Por Armando FUENTES AGUIRRE.
¿Recuerdas, Terry, amado perro mío, cuando en las tardes invernales encendía yo la chimenea de la sala y me sentaba en el sillón a leer un libro? Tú te tendías a mis pies, como en una perfecta ilustración de Norman Rockwell.
Hace unos días vi una estampa que me conmovió. Representaba una escena semejante. Sólo que en el sillón no había nadie. Al lado, sobre una pequeña mesa, estaba una pipa que nadie usaba ya. Por la ventana se veía, en la puerta, un luctuoso moño. El perro, triste, parecía preguntar a dónde se había ido su amo.
Soy yo quien en estos días extraña más tu ausencia, Terry.

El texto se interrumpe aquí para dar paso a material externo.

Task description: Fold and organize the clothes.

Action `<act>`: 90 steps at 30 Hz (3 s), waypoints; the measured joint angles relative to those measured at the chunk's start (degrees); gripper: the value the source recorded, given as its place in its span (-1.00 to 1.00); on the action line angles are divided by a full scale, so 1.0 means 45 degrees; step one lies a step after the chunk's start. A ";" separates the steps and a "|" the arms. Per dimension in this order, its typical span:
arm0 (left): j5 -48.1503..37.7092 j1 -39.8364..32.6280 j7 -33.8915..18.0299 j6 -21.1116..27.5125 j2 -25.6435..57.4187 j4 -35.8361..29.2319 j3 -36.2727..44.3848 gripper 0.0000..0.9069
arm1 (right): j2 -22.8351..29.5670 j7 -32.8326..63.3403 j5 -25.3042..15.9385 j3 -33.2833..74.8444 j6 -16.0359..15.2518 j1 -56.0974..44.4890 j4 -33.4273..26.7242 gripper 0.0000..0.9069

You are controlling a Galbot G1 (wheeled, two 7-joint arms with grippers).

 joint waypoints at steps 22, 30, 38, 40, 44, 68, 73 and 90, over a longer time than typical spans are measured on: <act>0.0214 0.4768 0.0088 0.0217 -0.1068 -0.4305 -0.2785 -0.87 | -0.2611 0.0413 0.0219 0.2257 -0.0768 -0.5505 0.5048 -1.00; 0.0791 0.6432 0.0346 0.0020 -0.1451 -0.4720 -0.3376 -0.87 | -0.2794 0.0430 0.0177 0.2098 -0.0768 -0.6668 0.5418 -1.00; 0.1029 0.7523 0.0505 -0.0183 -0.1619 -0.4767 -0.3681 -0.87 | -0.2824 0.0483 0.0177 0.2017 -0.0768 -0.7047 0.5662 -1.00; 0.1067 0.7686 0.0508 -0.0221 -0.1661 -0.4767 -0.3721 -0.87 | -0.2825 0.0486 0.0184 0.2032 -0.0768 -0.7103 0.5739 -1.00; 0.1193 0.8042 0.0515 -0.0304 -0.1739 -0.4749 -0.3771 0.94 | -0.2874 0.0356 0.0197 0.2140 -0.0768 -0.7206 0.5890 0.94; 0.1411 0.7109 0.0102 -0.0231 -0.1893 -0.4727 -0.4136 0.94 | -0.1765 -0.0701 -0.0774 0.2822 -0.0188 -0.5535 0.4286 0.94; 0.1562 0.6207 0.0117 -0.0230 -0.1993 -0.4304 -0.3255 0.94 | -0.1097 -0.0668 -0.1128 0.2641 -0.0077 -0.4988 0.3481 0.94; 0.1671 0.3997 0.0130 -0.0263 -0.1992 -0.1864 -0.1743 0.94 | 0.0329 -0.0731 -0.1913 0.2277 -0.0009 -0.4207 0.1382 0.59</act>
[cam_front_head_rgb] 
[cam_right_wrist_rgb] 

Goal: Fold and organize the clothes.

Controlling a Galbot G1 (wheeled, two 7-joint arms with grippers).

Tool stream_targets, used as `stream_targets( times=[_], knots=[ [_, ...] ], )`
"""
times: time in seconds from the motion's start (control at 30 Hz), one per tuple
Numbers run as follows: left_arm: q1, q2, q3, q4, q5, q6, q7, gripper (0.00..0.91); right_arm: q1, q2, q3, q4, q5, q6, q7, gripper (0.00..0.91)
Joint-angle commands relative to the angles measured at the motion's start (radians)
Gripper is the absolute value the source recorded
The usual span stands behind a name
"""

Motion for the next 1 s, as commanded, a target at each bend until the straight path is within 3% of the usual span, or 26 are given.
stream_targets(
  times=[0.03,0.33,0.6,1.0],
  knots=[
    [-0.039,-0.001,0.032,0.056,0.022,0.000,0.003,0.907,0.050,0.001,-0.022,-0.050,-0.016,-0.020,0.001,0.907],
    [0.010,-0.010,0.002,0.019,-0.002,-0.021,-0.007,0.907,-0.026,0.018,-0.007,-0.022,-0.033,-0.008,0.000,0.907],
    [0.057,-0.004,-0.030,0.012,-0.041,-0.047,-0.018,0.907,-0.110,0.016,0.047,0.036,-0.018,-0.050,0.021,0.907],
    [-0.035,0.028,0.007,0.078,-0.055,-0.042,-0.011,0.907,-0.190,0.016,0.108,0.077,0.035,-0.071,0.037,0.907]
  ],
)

No miro reflejadas en tus ojos las cintilaciones de los foquitos que prenden y se apagan en el árbol de Navidad, ni el resplandor de las llamas en la chimenea. Cierro el libro, y no te pones en pie para preguntarme sin palabras: “¿Has terminado de leer? ¿Nos vamos ya a dormir?”.
Ahora que ya no estás conmigo, Terry, es cuando más estás. Tu ausencia es presencia permanente. Acompáñame, perro, ángel, amigo, hasta el día en que yo sea quien te pregunte: “¿Nos vamos ya a dormir?”.